Pathos: revista brasileira de práticas públicas e psicopatologia 6º Volume | Page 22

Apolo relatou, ainda, que sua maior aflição era “não ter morada” (sic.), frase que repetia com frequência durante os atendimentos. Em uma ocasião, ele disse: “Depois de um tempo entendi que casa não seria possível. Contentei-me com hotéis. Mas nem isso eu tenho mais” (sic.).

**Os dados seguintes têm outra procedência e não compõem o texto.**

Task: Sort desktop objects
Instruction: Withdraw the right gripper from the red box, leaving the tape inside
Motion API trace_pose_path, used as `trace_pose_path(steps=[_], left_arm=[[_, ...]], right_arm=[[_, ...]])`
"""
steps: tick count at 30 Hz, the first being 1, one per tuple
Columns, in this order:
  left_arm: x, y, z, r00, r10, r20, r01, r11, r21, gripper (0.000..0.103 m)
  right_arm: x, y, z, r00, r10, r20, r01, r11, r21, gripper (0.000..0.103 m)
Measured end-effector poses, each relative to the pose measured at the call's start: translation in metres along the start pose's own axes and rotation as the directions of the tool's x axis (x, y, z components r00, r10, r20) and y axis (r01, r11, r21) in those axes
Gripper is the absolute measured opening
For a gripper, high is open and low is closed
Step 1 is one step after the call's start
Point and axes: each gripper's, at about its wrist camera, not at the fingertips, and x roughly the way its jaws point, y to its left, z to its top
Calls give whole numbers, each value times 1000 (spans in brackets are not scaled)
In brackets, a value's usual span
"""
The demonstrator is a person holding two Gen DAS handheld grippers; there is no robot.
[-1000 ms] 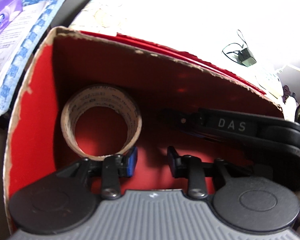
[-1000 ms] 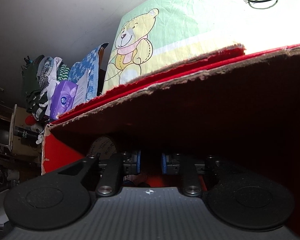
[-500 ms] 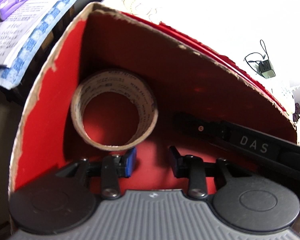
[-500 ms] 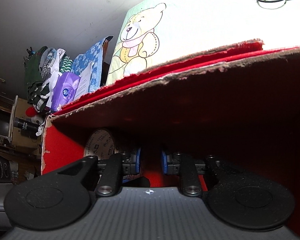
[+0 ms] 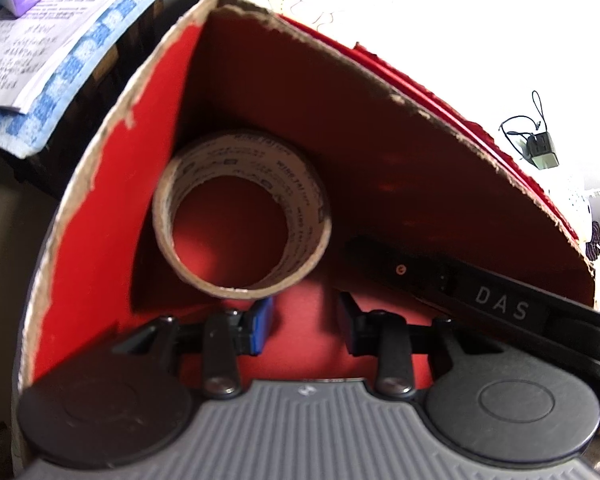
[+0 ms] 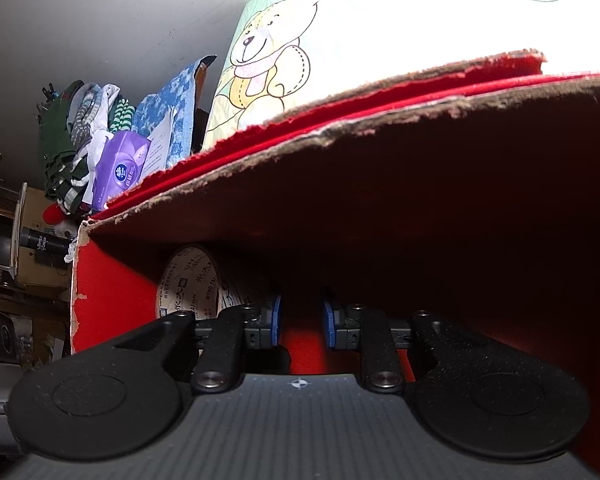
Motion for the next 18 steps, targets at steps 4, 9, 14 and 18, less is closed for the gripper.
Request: trace_pose_path(steps=[4,9,14,18], left_arm=[[0,0,1,1000,-2,1,2,1000,-3,36],[1,-3,4,1000,-20,-2,20,1000,-2,38],[3,-6,7,999,-37,-4,37,999,4,42],[4,-9,10,999,-39,-10,39,999,-1,46]], right_arm=[[0,-1,0,1000,-4,-5,4,1000,4,24],[-1,-2,0,1000,-4,-5,4,1000,3,24],[-3,-4,0,1000,-8,-2,8,1000,5,26],[-6,-7,0,1000,-8,2,8,1000,7,27]])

Quando Apolo deu entrada em nosso pronto socorro, segurava fortemente sua carteira de identidade e seu currículo escolar na mão. Além disso, nos primeiros dias da internação, quando lhe foram entregues as roupas para vestir após o banho, Apolo as rasgava e picava em várias partes. A equipe de enfermagem repetia que este comportamento não seria aceito, mas o paciente seguia fazendo o mesmo com cada peça. As roupas utilizadas na enfermaria são doações, o número é reduzido e, portanto, a equipe mostrava-se inconformada com o comportamento do paciente.

Em nosso terceiro atendimento, abordei a questão e me disse que lhe incomodava o fato das roupas terem etiquetas com o nome da marca: “Não gosto de usar um nome que não é o meu no meu próprio corpo” (sic.). Ele me fez a seguinte indagação: “Afinal, que marca me define?” (sic). A partir disso, orientei a enfermagem para que a roupa entregue ao paciente fosse lisa, sem estampas e que a etiqueta deveria ser retirada anteriormente. Depois, Apolo não rasgou mais nenhuma peça e as usava sem qualquer problema.

Em entrevista com a avó/mãe, a história que Apolo me contou foi repetida. A mãe biológica fora vítima de estupro quando viajava para São Paulo. A avó contou que, após o nascimento, a mãe iria “jogar o bebê fora” e, por isso acabou “ficando com ele porque não dava para jogar ele no lixo” (sic.).